First it's "Trou" not "Thou".
Sorry.
Second the words including "precisely fit" were LaViolette's.
Well I'd rather us discuss this in our own words anyways. I can't stand reading long cut-n-pasted quotes.
I believe what he meant is clear. As I mentioned the convention at the time of his prediction No. 9 (1985) was "that supernovae are produced by red giant stars which have exhausted their supply of nuclear fuel. It is presumed that once the red giant's nuclear reactions subside, the star collapses and subsequently rebounds as a supernova explosion."
Okay. And some are. You know, there's like ten different types of supernovae. There's not just one cause of a supernova.
In prediction No. 9 he does say that; "Subquantum kinetics predicts that supernovae are produced, not by red giant stars, but by blue supergiant stars, that is, by stars that are exceedingly luminous and hence energetically unstable. It predicts that, rather than collapsing, the star undergoes a nonlinear increase in its production of genic energy which leads to a stellar explosion. LaViolette published this prediction in 1985 (IJGS pp. 342-343).
Okay, so he was right about its progenitor being a blue supergiant. That could have been a lucky guess, no?
Where's the beef in this balogna about genic energy though?
So, as to answering your question, "How so?"- does SN 1987A being found to be blue supergiant Sandulek -69 202 "precisely fit the circumstances that would be expected IF supernovae were powered by genic energy"? I think what he meant was just that; Sandulek-69 202 was NOT a star that FIT the conventional "wisdom" at the time of a star that had exhausted its nuclear fuel supply. If ANYTHING it was the opposite; a highly energetic star FULL of fuel!

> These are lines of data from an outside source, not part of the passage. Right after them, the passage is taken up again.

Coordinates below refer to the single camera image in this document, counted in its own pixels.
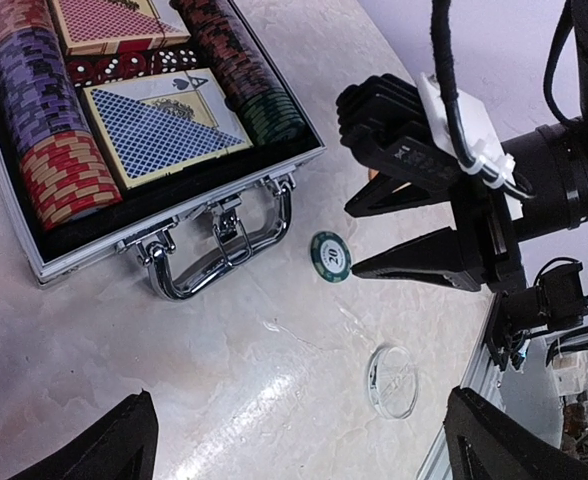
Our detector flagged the single green poker chip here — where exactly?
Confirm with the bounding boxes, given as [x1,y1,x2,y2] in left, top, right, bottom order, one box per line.
[310,231,352,283]

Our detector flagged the front aluminium frame rail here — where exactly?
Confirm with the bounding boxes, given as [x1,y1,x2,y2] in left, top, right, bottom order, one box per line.
[413,294,588,480]

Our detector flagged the clear round dealer puck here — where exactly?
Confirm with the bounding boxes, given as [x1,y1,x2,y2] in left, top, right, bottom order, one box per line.
[367,344,419,420]

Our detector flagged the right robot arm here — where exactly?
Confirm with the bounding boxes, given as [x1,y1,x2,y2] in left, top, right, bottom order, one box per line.
[336,1,588,292]

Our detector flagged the blue playing card deck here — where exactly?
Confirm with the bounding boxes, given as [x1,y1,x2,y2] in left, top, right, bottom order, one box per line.
[81,68,253,190]

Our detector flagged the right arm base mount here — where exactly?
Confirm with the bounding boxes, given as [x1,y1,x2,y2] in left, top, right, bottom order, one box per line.
[483,257,588,372]

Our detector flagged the green poker chip stack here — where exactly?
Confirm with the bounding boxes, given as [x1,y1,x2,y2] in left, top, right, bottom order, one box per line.
[238,88,306,146]

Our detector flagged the red playing card deck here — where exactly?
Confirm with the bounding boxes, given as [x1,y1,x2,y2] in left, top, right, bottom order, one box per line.
[49,0,191,56]

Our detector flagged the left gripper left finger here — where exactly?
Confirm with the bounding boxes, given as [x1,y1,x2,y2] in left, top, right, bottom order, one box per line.
[14,391,159,479]

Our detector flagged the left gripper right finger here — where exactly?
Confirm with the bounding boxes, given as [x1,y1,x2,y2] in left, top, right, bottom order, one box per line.
[444,387,588,480]

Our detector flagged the aluminium poker case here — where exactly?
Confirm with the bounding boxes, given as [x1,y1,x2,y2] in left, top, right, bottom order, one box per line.
[0,1,324,300]

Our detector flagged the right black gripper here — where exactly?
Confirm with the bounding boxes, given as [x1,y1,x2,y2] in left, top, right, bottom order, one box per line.
[344,174,526,293]

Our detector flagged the red dice in case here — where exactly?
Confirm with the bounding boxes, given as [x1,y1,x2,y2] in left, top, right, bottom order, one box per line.
[66,46,202,87]

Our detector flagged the orange big blind button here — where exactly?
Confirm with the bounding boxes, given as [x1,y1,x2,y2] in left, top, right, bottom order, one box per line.
[367,169,410,194]

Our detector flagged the chip row in case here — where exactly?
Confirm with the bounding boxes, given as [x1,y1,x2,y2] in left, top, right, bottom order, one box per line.
[169,0,288,109]
[0,1,122,230]

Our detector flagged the left chip row in case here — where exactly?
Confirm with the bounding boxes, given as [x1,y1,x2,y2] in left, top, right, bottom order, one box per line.
[0,1,122,230]

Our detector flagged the right chip row in case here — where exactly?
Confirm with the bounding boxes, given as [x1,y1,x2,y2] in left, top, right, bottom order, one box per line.
[169,0,288,109]

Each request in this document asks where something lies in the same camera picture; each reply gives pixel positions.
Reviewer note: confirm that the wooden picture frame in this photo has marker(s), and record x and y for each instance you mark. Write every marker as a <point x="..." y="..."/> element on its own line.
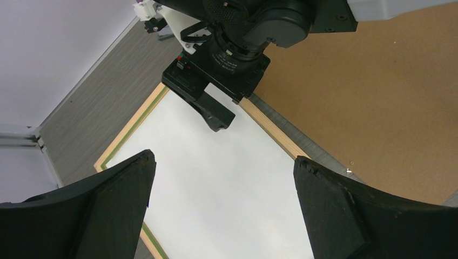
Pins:
<point x="132" y="125"/>

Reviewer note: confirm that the brown backing board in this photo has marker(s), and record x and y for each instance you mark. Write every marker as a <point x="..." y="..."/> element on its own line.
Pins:
<point x="381" y="100"/>

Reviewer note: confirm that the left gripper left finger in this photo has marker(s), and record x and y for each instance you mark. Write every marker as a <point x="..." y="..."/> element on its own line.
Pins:
<point x="100" y="216"/>

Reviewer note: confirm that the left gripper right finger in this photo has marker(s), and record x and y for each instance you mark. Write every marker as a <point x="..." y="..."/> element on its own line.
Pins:
<point x="348" y="219"/>

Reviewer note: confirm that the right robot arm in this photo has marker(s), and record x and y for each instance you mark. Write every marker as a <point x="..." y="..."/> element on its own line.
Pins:
<point x="224" y="41"/>

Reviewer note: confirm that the aluminium rail frame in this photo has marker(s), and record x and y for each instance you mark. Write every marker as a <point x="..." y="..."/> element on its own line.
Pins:
<point x="28" y="137"/>

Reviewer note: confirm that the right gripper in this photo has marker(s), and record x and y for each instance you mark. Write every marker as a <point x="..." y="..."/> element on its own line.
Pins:
<point x="189" y="74"/>

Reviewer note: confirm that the landscape photo print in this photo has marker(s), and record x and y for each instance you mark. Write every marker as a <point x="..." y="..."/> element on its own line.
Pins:
<point x="222" y="178"/>

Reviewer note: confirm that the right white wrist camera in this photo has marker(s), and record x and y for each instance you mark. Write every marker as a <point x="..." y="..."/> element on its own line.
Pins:
<point x="189" y="32"/>

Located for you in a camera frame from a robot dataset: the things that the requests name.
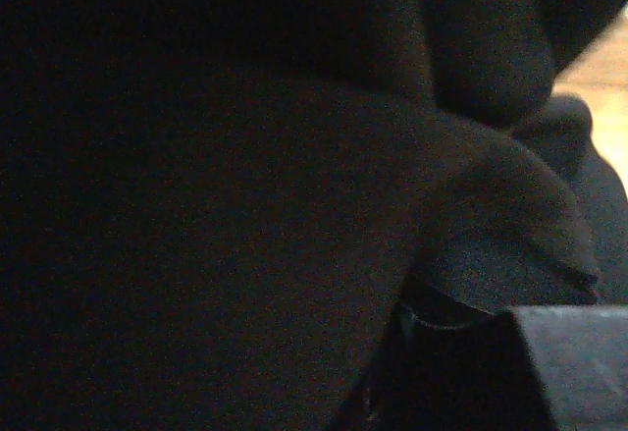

Does that answer your question adequately?
Sort of, but not really. If we assume geneic energy means that some supernovae have blue giants as progenitors, then finding just that might seem like a success. But what we're missing is anything about this genic energy, itself.
Too, we still have the other types of supernovae that do stem from more traditional explanations - so those aren't really wrong they're just incomplete.